“Goodness is a decision for the mouth to make”
Lu Yu, author Cha Ching, 8th Century China

The good news is that more and more premium loose-leaf teas are becoming available in an increasing number of teahouses as well as on the internet. Tea merchants may carry anywhere from a dozen teas to well over one hundred teas. But more teas mean there are more choices to be made. Here is some advise from Donna Fellman, Director of the Tea Education Alliance and a professional tea buyer.

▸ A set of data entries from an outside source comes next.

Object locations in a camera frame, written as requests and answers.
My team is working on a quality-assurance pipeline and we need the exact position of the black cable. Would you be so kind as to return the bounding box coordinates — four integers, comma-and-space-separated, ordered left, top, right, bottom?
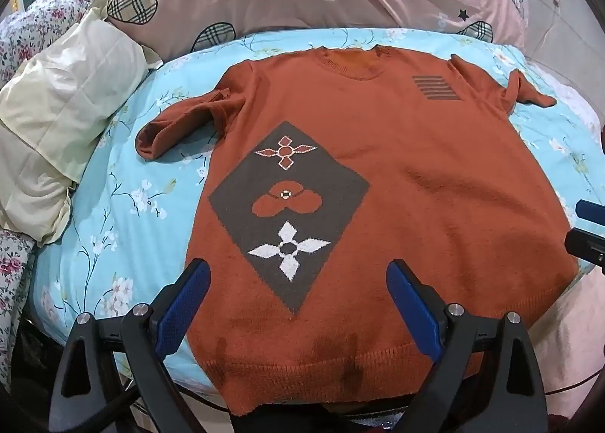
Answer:
71, 388, 143, 433

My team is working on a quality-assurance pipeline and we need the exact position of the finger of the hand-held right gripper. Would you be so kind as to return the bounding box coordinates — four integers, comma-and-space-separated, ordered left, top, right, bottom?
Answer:
565, 227, 605, 268
576, 199, 605, 222

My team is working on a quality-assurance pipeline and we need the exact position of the cream pillow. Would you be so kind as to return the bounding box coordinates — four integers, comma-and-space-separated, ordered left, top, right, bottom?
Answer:
0, 1, 164, 245

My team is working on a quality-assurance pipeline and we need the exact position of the light blue floral bedsheet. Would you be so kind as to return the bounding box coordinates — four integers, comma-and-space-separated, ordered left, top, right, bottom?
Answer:
28, 27, 603, 396

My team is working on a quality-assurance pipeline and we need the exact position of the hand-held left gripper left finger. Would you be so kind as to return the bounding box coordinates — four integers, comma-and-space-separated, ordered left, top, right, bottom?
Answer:
47, 258, 211, 433

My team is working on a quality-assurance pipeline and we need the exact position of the white floral quilt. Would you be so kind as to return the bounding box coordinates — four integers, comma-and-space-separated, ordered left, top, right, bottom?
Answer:
0, 0, 130, 358

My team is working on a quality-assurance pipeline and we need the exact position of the orange knit sweater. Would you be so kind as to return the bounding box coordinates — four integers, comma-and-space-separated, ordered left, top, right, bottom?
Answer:
135, 45, 580, 417

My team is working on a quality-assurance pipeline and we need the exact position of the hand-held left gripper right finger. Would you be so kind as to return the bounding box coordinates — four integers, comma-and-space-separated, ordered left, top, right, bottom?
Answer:
385, 259, 549, 433

_ Inform yourself about the tea before you buy. Tea merchants should offer descriptive information in their catalogues and on their web pages, as well as brewing instructions. These pages are often filled with interesting text and pictures. Read them from beginning to end like a good book. You’ll learn a lot and see how many teas there are. It may generate even more questions. Don’t hesitate to contact your tea merchant by phone or by email. As well as answer your questions, they should be able to help guide you through the decision making process and make suggestions. Be prepared to tell them what teas you’ve tasted before and what you thought of them. Also, have an idea about what kind of teas you’re thinking of trying now, even if it’s only to say I want something like I had before or something totally different. They should be able to take it from there.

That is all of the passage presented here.